## Task details
Transcribe the entries below exactly, starting with the line that has "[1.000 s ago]" and stopping after the line that has "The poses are"; no pictures belong in the copy.

--------

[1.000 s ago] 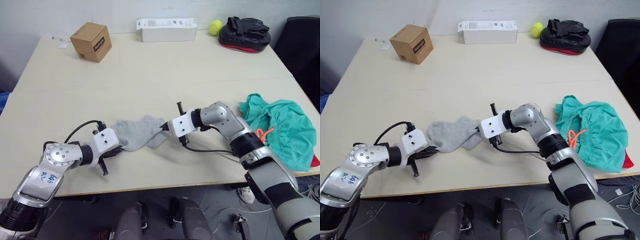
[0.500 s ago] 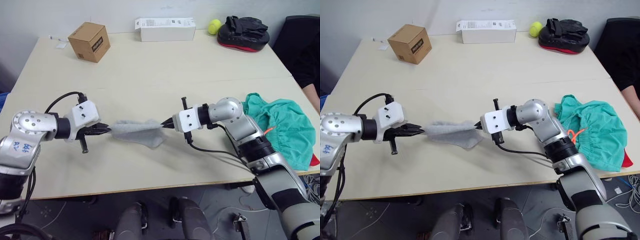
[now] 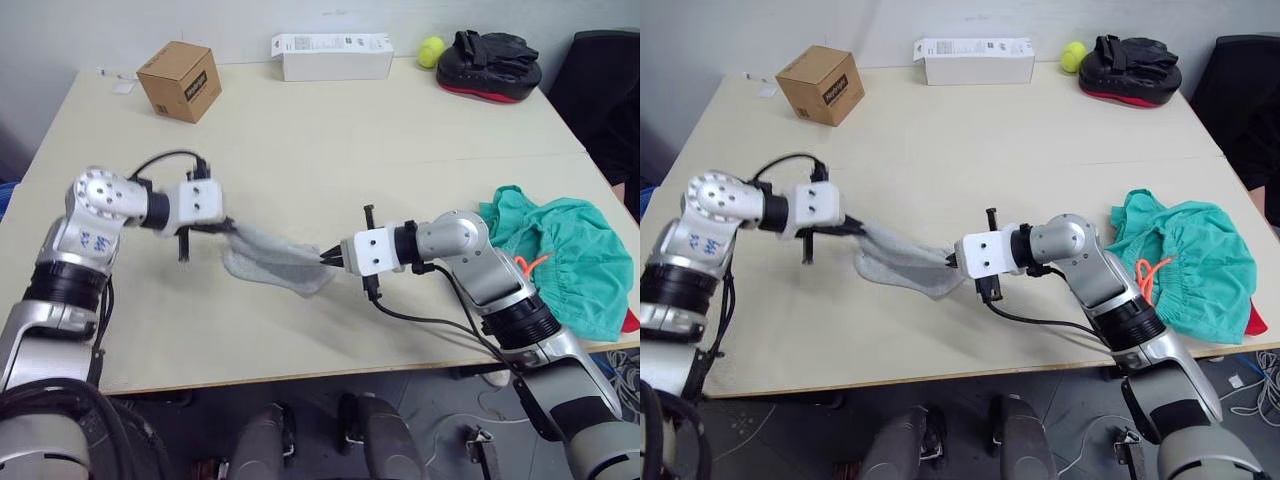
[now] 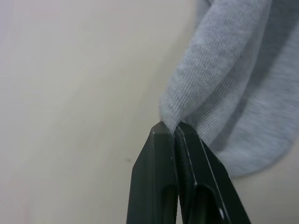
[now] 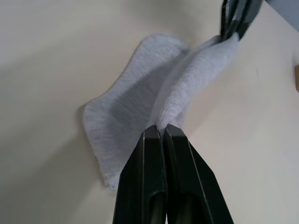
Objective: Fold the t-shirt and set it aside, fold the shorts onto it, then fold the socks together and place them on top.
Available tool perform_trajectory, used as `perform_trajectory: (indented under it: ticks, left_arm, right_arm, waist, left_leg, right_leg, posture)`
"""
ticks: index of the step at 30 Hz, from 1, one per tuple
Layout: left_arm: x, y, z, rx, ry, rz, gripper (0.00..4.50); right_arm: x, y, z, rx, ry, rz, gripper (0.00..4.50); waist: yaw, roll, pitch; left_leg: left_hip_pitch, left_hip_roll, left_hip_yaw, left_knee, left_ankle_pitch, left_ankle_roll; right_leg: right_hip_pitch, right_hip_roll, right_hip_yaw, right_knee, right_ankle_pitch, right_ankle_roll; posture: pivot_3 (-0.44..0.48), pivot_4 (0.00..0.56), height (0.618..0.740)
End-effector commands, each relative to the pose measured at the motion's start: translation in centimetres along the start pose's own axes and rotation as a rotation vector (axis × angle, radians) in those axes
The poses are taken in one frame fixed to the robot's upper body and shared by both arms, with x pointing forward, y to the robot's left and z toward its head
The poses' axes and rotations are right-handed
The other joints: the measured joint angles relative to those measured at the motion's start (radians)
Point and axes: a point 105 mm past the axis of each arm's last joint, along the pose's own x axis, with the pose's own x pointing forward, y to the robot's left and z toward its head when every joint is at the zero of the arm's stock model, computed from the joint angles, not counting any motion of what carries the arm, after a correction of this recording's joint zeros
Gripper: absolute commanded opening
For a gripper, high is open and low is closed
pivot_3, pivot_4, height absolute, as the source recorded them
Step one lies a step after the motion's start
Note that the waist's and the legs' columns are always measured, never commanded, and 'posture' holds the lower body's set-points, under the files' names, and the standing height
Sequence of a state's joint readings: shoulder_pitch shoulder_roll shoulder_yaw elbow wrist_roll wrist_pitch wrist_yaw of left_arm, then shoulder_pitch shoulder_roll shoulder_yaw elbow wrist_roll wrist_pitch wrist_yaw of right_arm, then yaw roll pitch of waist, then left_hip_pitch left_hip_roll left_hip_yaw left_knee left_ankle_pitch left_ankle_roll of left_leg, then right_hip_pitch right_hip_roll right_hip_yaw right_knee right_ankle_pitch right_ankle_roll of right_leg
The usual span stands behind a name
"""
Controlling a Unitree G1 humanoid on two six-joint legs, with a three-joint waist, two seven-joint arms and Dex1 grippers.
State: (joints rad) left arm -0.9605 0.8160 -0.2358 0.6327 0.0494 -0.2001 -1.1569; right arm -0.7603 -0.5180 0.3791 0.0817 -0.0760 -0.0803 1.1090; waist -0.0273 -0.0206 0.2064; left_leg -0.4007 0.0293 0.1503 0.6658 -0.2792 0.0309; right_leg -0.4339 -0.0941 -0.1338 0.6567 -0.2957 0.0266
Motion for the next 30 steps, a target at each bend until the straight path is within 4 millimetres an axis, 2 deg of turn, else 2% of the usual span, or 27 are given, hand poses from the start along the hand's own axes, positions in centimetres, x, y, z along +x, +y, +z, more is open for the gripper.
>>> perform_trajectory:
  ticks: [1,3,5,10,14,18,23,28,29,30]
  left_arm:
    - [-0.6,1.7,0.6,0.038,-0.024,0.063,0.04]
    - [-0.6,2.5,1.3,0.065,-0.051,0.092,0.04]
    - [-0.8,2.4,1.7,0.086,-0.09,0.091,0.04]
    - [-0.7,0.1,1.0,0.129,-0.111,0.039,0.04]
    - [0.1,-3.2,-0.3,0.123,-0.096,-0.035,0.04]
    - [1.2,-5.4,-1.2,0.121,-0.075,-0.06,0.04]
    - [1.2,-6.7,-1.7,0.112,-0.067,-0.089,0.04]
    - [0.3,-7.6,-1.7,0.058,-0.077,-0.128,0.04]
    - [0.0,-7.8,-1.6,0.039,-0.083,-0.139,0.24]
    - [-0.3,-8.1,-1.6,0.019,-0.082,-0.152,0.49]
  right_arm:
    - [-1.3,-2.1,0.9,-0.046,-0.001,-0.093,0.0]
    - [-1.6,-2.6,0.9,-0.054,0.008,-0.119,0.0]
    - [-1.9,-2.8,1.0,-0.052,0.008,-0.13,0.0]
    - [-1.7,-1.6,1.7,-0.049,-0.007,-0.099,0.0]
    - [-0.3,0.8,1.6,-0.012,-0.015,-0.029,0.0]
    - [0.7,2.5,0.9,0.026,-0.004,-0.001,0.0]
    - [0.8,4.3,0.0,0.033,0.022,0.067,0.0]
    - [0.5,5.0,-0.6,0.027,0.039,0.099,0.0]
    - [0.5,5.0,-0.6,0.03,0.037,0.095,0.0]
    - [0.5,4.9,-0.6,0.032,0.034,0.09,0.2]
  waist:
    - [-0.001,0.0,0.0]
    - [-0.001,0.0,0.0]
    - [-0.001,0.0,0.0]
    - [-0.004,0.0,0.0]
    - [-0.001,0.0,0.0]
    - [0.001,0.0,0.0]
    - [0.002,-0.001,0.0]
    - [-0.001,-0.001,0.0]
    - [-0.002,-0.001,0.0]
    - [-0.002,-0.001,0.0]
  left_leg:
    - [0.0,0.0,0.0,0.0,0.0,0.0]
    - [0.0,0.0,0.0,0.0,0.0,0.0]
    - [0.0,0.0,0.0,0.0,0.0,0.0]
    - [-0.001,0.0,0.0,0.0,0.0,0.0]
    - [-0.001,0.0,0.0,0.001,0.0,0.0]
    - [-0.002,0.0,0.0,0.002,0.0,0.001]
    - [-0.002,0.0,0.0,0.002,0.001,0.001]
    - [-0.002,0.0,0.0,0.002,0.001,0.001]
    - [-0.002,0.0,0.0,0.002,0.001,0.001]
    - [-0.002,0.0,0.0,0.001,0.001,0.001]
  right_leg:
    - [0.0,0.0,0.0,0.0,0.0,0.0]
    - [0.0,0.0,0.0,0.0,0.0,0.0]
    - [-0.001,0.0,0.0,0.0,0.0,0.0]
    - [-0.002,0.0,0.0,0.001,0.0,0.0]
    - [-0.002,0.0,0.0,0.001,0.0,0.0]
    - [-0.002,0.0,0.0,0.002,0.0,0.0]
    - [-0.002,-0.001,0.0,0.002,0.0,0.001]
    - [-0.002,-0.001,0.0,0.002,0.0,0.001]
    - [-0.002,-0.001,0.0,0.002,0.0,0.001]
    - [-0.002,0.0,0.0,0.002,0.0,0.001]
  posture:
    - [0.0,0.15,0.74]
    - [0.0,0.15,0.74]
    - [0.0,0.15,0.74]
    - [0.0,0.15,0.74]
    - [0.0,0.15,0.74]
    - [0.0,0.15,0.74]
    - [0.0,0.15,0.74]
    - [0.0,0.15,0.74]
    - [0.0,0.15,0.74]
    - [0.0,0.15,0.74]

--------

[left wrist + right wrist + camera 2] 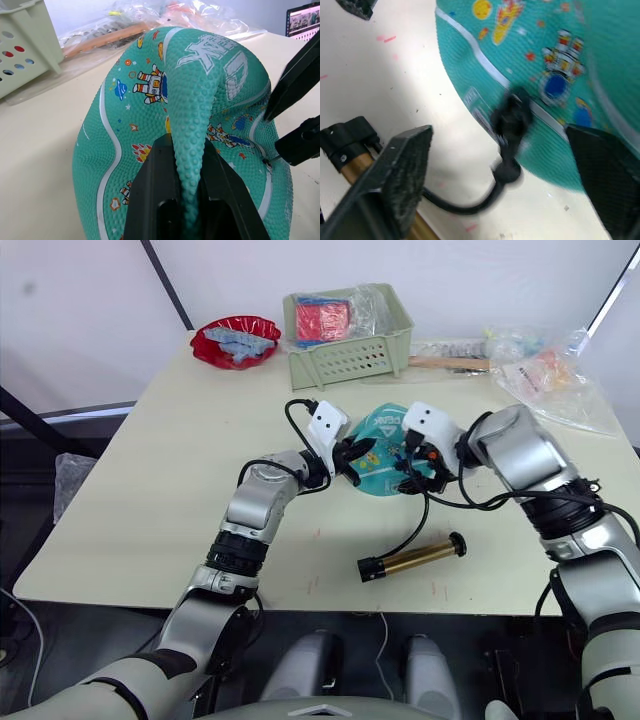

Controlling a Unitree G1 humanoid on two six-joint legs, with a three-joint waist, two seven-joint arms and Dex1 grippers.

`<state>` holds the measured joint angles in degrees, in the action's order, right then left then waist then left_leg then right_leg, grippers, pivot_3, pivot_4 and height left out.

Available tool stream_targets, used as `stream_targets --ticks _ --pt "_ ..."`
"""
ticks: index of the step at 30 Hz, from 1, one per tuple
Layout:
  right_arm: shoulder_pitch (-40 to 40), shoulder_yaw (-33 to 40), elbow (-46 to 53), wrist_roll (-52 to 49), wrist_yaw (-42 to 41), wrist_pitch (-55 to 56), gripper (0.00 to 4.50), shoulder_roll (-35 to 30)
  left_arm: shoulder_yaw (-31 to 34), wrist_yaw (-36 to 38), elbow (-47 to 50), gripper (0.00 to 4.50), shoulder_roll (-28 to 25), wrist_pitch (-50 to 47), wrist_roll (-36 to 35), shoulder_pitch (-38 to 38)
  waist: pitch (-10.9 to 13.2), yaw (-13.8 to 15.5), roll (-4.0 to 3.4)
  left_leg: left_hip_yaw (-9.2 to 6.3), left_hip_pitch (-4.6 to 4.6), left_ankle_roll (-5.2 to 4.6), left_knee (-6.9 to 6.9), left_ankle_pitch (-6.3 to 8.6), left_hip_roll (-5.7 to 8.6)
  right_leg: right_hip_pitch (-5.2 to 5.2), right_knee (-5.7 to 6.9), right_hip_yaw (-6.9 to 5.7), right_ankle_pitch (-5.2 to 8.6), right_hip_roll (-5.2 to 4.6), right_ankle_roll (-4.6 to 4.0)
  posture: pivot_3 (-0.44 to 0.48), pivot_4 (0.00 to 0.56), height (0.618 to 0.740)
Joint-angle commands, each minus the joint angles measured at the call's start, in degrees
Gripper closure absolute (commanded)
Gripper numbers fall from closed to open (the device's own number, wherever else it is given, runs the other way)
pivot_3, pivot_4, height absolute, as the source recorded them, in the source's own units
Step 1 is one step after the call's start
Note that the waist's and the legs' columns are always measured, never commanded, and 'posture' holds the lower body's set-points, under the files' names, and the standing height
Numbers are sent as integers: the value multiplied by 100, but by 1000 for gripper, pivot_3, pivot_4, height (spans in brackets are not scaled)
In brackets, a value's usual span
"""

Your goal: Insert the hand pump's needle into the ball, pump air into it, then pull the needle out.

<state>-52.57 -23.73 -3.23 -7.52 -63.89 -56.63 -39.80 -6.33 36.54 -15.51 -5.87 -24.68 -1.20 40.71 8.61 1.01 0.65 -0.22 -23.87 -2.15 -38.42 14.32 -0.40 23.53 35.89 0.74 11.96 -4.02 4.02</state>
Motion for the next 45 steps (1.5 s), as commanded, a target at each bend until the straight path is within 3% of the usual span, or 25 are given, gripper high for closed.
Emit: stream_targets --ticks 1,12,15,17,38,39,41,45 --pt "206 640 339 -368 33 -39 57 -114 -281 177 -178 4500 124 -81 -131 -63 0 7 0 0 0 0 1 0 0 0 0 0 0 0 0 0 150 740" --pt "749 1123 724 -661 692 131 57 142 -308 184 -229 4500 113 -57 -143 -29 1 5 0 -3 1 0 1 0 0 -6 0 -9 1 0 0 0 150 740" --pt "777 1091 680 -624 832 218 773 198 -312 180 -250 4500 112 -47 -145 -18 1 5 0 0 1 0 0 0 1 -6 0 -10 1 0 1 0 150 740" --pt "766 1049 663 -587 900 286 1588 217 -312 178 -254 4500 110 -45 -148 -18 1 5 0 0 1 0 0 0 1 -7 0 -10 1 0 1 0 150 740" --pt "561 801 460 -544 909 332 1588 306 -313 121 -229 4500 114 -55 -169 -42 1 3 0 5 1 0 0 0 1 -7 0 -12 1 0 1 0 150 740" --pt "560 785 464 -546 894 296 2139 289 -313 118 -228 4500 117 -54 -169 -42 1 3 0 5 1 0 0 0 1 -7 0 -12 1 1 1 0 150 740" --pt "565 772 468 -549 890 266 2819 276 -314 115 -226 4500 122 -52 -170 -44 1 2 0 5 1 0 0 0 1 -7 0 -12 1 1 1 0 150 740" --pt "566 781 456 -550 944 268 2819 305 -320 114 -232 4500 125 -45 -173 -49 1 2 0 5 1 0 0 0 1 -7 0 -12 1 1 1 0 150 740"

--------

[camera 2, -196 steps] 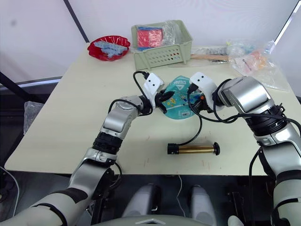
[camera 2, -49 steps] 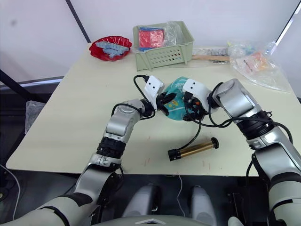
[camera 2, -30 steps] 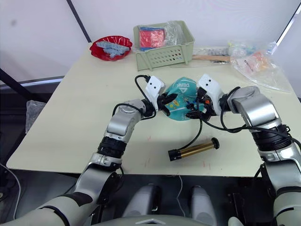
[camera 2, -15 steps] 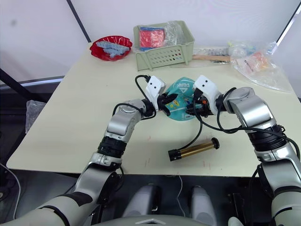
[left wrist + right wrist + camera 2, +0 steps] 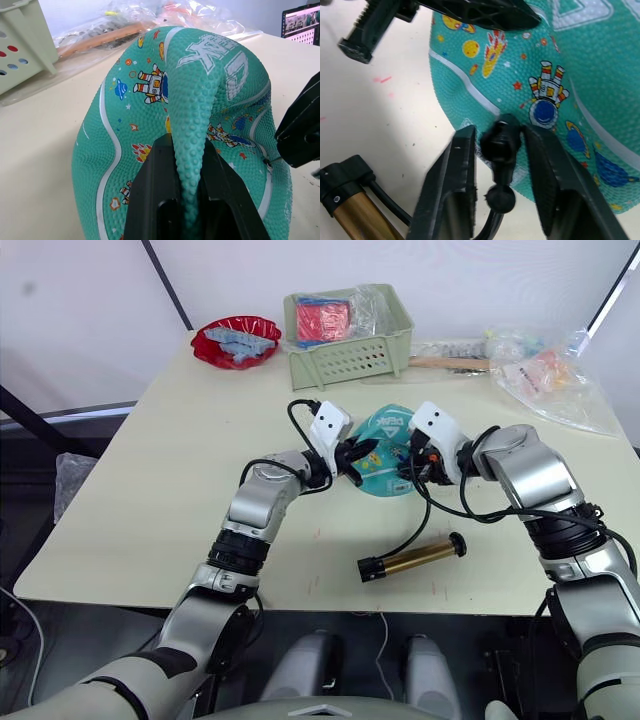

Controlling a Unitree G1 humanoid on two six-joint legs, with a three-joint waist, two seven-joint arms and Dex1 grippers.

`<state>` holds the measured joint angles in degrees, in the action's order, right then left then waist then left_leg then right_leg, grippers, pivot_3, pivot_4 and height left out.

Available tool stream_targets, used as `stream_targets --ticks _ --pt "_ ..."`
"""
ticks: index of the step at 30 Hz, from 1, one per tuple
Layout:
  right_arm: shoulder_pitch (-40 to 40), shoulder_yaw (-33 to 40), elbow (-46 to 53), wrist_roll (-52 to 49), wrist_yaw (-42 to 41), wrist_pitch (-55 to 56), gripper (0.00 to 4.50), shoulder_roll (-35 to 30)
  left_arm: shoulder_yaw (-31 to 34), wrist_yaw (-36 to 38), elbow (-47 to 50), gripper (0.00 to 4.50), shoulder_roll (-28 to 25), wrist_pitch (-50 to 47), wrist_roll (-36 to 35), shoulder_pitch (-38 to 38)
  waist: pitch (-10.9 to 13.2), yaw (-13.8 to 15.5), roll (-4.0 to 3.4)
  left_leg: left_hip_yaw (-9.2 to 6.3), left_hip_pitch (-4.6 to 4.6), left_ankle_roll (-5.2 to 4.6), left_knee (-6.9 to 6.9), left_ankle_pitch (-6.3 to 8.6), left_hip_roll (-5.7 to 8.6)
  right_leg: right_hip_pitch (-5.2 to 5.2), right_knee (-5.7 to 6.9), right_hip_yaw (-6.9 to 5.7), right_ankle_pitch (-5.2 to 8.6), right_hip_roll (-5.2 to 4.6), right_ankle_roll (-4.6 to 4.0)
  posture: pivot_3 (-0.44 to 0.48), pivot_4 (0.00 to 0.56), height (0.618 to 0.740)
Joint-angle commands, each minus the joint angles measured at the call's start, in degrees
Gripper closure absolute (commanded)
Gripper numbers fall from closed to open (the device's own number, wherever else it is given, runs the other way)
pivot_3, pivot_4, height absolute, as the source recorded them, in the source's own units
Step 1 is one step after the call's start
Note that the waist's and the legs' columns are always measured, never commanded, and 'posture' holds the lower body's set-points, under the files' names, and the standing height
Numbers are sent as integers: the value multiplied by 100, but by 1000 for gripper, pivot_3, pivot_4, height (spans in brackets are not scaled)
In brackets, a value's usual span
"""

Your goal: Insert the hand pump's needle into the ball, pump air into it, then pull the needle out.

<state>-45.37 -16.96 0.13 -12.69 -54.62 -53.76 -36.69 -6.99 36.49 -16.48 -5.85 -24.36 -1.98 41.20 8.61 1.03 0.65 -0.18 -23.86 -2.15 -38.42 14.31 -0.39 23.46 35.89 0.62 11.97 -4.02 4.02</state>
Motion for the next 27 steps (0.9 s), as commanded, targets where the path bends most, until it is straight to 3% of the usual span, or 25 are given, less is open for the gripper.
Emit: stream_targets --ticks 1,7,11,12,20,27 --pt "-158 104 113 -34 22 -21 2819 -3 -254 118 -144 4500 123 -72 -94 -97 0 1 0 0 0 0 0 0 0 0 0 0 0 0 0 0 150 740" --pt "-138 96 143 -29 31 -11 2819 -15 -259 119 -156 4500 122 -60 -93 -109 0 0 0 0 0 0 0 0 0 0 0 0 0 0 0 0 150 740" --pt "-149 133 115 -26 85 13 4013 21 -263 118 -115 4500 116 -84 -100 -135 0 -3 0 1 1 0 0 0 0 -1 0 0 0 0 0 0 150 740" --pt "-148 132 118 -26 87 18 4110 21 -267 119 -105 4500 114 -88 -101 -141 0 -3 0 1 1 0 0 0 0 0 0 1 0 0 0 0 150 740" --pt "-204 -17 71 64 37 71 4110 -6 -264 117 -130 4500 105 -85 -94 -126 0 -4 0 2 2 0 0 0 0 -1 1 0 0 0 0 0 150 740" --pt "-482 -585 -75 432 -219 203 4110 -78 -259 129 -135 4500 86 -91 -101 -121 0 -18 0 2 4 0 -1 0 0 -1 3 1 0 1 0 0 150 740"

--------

## Written response
[1.000 s ago] 
[0.500 s ago] 
[now] 
[now] 
[now] 
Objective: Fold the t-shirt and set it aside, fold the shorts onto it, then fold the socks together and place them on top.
Available tool perform_trajectory, used as `perform_trajectory: (indented under it: ticks, left_arm, right_arm, waist, left_leg, right_leg, posture)`
"""
ticks: index of the step at 30 Hz, from 1, one per tuple
Layout: left_arm: x, y, z, rx, ry, rz, gripper (0.00..4.50); right_arm: x, y, z, rx, ry, rz, gripper (0.00..4.50); waist: yaw, roll, pitch; left_leg: left_hip_pitch, left_hip_roll, left_hip_yaw, left_knee, left_ankle_pitch, left_ankle_roll; right_leg: right_hip_pitch, right_hip_roll, right_hip_yaw, right_knee, right_ankle_pitch, right_ankle_roll; posture: pivot_3 (-0.44..0.48), pivot_4 (0.00..0.56), height (0.618..0.740)
End-effector commands, each relative to the pose measured at the motion's start: translation in centimetres along the start pose's own axes and rotation as a rotation vector (axis × angle, radians) in those axes
The poses are taken in one frame fixed to the robot's upper body and shared by both arms, with x pointing forward, y to the robot's left and z toward its head

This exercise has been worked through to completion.